▶ [ASSIGNMENT]: An exact copy of every entry is the answer here, with no pictures.

▶ [RECORDS FOR THE TASK]:
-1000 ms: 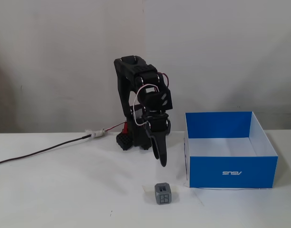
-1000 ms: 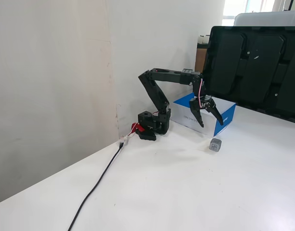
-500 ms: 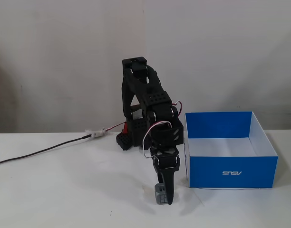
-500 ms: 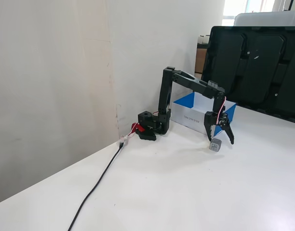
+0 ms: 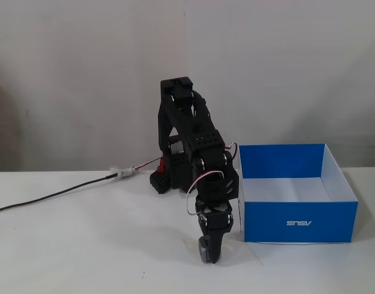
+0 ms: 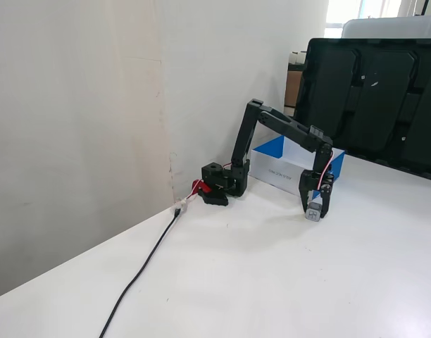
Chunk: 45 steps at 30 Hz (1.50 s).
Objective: Pick the gray block and keep it in the box.
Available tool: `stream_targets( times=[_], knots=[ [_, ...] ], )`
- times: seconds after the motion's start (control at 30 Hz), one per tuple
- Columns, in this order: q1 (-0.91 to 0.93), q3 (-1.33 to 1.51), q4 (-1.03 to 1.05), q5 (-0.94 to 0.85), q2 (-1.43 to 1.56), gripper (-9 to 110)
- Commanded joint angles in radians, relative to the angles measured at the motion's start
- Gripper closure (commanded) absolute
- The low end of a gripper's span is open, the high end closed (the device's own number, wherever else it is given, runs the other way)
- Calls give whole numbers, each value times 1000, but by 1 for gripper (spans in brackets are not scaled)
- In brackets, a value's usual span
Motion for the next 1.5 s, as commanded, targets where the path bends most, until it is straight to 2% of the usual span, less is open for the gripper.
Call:
stream_targets(
  times=[0.0, 0.2, 0.3, 0.57, 0.73, 0.93, 1.0, 1.03, 1.2, 1.47],
  knots=[
    [14, -117, 64, 8, 38, 101],
    [28, -387, 351, 0, 170, 101],
    [-23, -388, 383, -5, 321, 101],
    [-408, -198, 388, -8, 746, 101],
    [-653, -97, 385, -8, 824, 101],
    [-824, 14, 374, -2, 822, 99],
    [-827, 41, 364, 0, 821, 63],
    [-828, 55, 356, 0, 821, 56],
    [-762, 57, 345, 3, 841, 58],
    [-339, 69, 321, -12, 907, 83]
  ],
)
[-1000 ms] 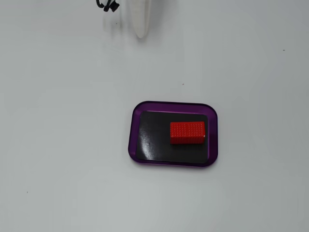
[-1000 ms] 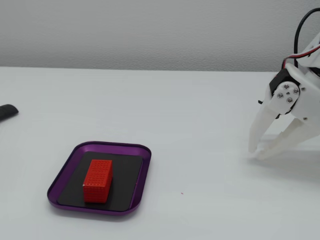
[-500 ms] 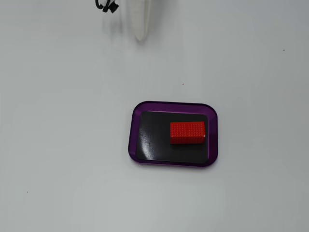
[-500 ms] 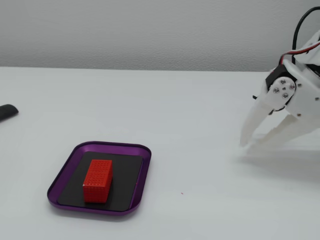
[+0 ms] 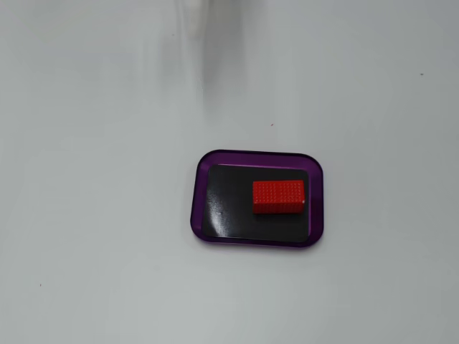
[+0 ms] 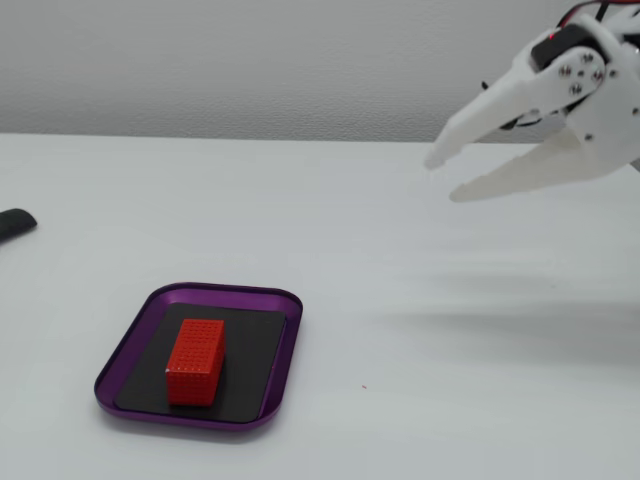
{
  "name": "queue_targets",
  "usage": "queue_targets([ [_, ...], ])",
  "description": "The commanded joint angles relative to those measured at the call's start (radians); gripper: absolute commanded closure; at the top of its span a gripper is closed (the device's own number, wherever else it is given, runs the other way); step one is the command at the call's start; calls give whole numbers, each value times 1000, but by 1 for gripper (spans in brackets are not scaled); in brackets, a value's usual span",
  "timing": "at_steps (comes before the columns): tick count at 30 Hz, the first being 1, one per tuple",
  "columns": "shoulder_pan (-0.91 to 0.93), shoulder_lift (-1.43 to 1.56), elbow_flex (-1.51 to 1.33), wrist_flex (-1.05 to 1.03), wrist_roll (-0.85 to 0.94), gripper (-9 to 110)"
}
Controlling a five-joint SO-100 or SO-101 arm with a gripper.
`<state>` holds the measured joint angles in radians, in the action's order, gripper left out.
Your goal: Remove the cube from the box.
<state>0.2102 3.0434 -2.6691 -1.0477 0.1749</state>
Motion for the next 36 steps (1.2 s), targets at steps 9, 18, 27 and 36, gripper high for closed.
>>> queue_targets([
  [9, -152, -1106, 851, -187, -64, 84],
  [18, -195, -1626, 1367, -275, -147, 80],
  [27, -287, -1852, 1621, -272, -204, 80],
  [36, -298, -1960, 1726, -261, -204, 80],
])
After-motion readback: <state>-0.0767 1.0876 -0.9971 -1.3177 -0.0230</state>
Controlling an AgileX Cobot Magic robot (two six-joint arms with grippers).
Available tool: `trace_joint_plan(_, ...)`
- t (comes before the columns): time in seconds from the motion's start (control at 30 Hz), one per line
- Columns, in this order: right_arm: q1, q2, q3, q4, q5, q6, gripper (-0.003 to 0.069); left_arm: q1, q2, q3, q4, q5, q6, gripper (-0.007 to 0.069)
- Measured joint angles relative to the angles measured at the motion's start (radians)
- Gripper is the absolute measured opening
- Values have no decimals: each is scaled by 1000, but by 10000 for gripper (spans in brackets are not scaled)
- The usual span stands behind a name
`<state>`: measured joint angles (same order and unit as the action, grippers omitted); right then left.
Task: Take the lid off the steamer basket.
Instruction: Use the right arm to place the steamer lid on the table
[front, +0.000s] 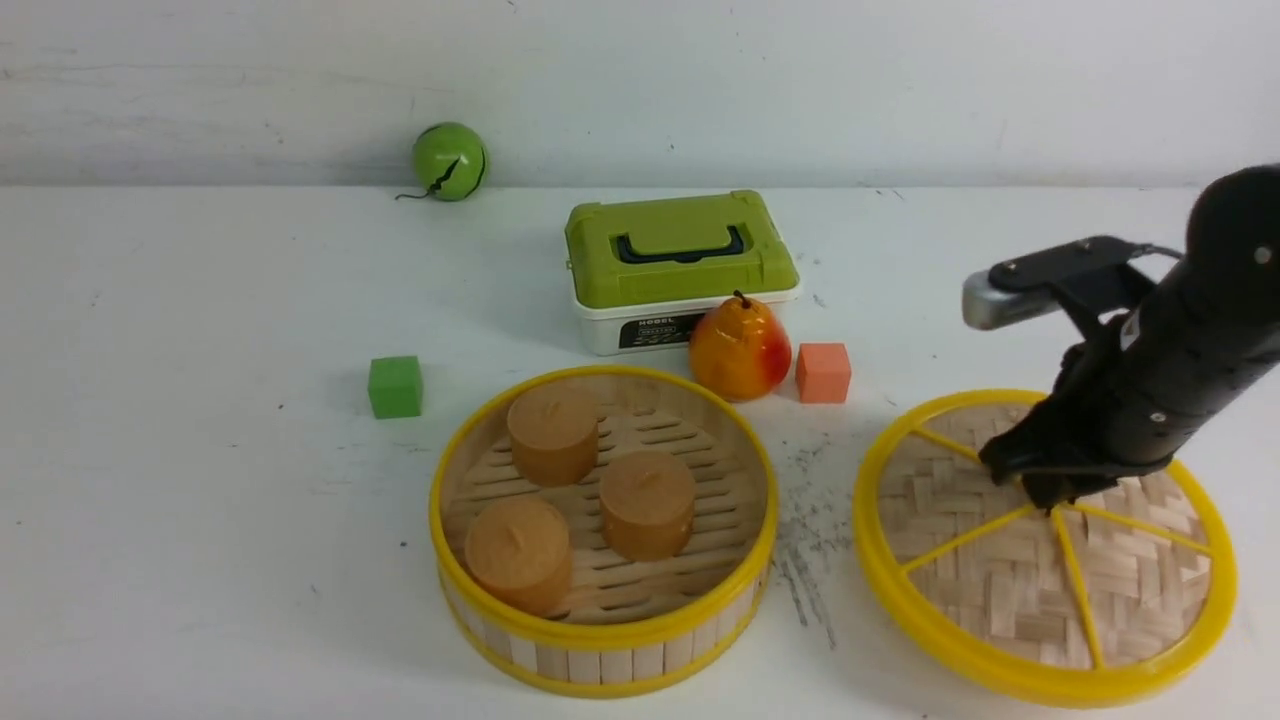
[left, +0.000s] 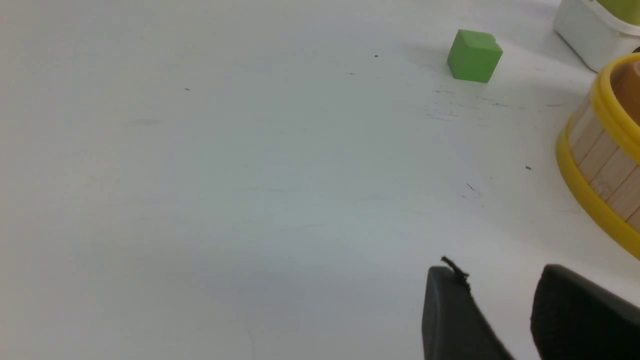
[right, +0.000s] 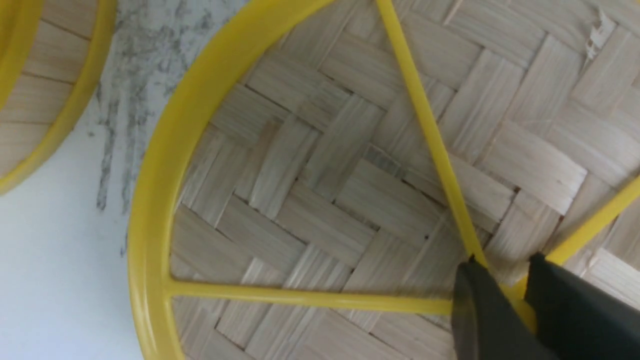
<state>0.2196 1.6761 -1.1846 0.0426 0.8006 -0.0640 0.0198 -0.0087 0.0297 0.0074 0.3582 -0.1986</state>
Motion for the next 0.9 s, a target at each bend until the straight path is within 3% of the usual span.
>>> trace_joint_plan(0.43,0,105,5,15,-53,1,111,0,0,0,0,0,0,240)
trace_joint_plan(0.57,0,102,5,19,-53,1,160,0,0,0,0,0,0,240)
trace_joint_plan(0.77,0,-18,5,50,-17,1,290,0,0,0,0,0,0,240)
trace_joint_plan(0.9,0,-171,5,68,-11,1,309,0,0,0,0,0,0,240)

▶ [RESULT OF THIS TASK]:
-1000 ms: 
-1000 ms: 
-500 ms: 
-500 ms: 
+0 ms: 
+0 ms: 
Chunk: 45 steps at 30 Hz (1.50 s).
Objective: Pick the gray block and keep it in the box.
Available tool: `stream_targets( times=[_], knots=[ [_, ...] ], )`
- times: seconds after the motion's start (control at 30 Hz), one per tuple
- Columns, in this order: q1 (-0.91 to 0.93), q3 (-1.33 to 1.51), q4 (-1.03 to 1.05), q5 (-0.94 to 0.85), q2 (-1.43 to 1.56), gripper (-9 to 110)
- Commanded joint angles in radians, relative to the angles measured at the motion's start
- Gripper closure (commanded) absolute
- The low end of a gripper's span is open, the high end closed (the device's own number, wherever else it is given, runs the other way)
- Calls give whole numbers, each value times 1000, but by 1 for gripper (spans in brackets are not scaled)
- In brackets, a value's usual span
Motion for the next 1.5 s, as commanded, targets where the path bends most, until it is straight to 2% of the usual span, less is open for the gripper.
Call:
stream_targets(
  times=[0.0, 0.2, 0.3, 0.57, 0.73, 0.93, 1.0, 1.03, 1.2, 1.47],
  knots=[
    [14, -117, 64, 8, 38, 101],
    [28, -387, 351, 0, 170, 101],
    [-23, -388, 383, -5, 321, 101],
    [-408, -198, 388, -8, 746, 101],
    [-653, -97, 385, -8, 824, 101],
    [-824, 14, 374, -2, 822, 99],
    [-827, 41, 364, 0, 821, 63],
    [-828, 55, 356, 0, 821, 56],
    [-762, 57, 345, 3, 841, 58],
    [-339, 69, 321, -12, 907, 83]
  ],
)
[-1000 ms] 
[-1000 ms] 
[-500 ms] 
[-500 ms] 
[+0 ms] 
[+0 ms] 
{
  "name": "queue_targets",
  "usage": "queue_targets([ [_, ...], ])",
  "description": "The commanded joint angles relative to those measured at the call's start (radians); gripper: absolute commanded closure; at the top of its span a gripper is closed (the device's own number, wherever else it is given, runs the other way); step one is the command at the call's start; calls give whole numbers, each value times 1000, but by 1 for gripper (spans in brackets are not scaled); in brackets, a value's usual span",
  "timing": "at_steps (comes before the columns): tick count at 30 Hz, the first being 1, one per tuple",
  "columns": "shoulder_pan (-0.91 to 0.93), shoulder_lift (-1.43 to 1.56), elbow_flex (-1.51 to 1.33), wrist_flex (-1.05 to 1.03), wrist_roll (-0.85 to 0.94), gripper (-9 to 110)"
}
Controlling a five-joint SO-100 or SO-101 arm with a gripper.
`<state>` holds the measured joint angles in radians, in the action's order, gripper left out.
Your goal: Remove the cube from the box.
<state>0.2102 3.0434 -2.6691 -1.0477 0.1749</state>
Motion for the next 36 steps (1.2 s), targets at steps 9, 18, 27 and 36, gripper high for closed.
>>> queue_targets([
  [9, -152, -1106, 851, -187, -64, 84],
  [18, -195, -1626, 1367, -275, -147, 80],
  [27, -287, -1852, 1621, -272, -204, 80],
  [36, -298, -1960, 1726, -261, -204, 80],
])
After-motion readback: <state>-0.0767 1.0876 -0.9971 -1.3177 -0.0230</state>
Controlling an AgileX Cobot Magic robot (two six-joint arms with grippers).
Available tool: `trace_joint_plan(_, ...)`
- t (comes before the columns): time in seconds from the motion's start (control at 30 Hz), one per line
- Columns, in this order: right_arm: q1, q2, q3, q4, q5, q6, gripper (-0.003 to 0.069); left_arm: q1, q2, q3, q4, q5, q6, gripper (-0.007 to 0.069)
- Measured joint angles relative to the angles measured at the motion's start (radians)
- Gripper is the absolute measured opening
- Values have no decimals: each is scaled by 1000, but by 10000 for gripper (spans in brackets are not scaled)
- The usual span stands behind a name
`<state>`: measured joint angles (same order and unit as the action, grippers omitted); right then left.
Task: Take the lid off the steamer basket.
Instruction: Use the right arm to place the steamer lid on the table
[front, +0.000s] 
[left, +0.000s] 
[right, +0.000s] 
<state>0.2196 1.6761 -1.1846 0.0426 0.8006 -0.0640 0.0198 -0.0087 0.0297 0.0074 0.3582 -0.1986</state>
Motion for the next 0.9 s, a target at each bend until the straight path is within 3% of the usual span.
>>> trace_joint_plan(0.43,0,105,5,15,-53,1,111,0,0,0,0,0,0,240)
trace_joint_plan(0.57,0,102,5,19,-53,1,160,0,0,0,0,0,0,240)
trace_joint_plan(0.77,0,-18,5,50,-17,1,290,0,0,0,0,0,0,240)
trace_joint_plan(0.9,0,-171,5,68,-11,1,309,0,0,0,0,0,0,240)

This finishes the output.